Data for the task →
* * * * * * *
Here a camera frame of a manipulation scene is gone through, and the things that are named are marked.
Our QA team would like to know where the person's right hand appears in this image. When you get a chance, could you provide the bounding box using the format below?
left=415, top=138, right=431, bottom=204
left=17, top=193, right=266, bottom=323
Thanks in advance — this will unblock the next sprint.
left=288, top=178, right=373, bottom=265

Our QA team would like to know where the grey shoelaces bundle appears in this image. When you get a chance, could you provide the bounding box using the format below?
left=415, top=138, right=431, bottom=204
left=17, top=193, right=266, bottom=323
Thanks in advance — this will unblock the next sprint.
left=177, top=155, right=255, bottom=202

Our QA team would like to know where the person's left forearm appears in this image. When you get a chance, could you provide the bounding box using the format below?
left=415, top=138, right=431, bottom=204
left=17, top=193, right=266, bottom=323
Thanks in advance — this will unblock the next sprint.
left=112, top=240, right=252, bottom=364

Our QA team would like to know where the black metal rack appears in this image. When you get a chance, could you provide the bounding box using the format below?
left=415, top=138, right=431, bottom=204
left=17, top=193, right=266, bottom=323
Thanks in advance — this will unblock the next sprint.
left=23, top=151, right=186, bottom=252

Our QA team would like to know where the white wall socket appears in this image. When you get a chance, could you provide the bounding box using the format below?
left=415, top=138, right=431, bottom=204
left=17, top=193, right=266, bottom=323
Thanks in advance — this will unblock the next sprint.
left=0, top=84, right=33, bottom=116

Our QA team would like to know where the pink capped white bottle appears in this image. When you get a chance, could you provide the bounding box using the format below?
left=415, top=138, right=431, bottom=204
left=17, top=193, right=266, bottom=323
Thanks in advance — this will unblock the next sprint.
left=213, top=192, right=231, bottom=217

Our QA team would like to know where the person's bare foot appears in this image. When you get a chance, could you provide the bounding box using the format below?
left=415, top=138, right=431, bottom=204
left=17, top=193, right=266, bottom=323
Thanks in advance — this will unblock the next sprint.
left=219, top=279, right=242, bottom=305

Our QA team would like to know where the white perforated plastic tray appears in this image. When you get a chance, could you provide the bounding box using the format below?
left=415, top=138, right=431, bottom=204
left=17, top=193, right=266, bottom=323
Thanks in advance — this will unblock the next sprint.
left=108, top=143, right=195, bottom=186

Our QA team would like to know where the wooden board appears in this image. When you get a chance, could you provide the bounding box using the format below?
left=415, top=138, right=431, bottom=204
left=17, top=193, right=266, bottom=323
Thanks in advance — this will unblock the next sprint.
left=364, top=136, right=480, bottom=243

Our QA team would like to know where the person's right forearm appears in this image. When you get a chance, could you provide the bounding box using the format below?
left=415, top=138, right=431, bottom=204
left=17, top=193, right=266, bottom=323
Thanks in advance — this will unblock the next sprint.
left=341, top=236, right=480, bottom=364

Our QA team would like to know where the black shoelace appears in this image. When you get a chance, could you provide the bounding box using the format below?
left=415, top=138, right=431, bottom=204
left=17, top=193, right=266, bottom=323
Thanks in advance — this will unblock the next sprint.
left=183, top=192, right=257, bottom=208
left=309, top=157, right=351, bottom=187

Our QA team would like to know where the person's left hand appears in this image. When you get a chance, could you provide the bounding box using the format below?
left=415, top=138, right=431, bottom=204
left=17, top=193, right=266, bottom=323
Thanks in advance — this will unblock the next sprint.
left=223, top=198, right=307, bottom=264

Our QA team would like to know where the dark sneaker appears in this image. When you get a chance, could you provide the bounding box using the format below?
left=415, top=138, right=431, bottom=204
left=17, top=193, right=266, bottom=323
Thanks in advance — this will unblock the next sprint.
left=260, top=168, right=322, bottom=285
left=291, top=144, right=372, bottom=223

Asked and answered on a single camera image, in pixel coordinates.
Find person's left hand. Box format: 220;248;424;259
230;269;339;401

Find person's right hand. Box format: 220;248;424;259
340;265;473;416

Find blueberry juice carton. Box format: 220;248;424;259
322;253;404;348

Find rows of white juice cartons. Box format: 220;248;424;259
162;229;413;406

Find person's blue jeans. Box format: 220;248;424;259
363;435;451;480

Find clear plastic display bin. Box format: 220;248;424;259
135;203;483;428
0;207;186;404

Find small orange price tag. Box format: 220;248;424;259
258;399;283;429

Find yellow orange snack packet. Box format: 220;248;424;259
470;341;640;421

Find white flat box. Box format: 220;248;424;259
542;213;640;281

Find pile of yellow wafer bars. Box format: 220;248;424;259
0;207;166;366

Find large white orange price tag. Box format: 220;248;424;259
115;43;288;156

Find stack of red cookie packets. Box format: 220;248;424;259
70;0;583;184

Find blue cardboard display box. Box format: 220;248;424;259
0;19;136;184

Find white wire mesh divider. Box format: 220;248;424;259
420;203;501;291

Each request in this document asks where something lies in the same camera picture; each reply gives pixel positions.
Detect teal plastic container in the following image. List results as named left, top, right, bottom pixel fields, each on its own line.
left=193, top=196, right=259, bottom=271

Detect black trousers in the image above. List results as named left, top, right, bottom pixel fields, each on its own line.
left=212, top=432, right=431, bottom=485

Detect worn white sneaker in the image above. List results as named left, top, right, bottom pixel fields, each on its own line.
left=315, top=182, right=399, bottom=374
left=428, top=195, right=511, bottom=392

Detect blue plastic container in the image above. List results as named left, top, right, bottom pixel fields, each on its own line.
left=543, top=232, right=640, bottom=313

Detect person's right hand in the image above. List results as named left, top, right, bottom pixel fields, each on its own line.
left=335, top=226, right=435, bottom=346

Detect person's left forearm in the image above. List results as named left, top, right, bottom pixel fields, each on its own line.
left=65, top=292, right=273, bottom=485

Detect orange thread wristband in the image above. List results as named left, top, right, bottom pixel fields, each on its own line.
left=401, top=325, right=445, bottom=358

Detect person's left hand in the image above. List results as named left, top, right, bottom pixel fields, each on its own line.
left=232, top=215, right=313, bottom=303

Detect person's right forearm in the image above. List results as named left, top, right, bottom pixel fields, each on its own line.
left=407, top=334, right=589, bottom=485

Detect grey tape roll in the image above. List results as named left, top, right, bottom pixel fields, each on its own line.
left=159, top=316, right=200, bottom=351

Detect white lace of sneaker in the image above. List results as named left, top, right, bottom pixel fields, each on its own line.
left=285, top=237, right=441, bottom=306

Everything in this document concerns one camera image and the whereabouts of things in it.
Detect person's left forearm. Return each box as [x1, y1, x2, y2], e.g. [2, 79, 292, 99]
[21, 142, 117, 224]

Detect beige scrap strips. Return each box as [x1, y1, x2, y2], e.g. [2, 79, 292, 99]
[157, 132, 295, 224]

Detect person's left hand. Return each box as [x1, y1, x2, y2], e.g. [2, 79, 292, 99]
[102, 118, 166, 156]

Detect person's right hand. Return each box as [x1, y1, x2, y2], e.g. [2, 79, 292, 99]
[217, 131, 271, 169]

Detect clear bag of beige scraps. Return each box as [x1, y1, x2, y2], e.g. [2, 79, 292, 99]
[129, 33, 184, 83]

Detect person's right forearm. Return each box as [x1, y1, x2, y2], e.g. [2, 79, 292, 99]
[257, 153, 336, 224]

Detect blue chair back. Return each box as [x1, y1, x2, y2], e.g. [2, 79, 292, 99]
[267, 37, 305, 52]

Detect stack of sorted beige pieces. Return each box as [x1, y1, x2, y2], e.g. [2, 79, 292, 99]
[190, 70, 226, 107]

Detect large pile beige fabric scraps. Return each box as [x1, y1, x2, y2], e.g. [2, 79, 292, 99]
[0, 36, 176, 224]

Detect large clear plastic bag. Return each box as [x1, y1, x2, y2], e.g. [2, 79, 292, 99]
* * * * * * *
Return exactly the lines from the beginning of the data above through the one containing "right hand appears", please. Include both end lines and add nothing else.

Response area →
Here a camera frame of a manipulation scene is gone through, and the things that are named are marked.
Our QA team would like to know where the person's right hand appears in this image. When you get a chance, could you provide the bounding box using the format below?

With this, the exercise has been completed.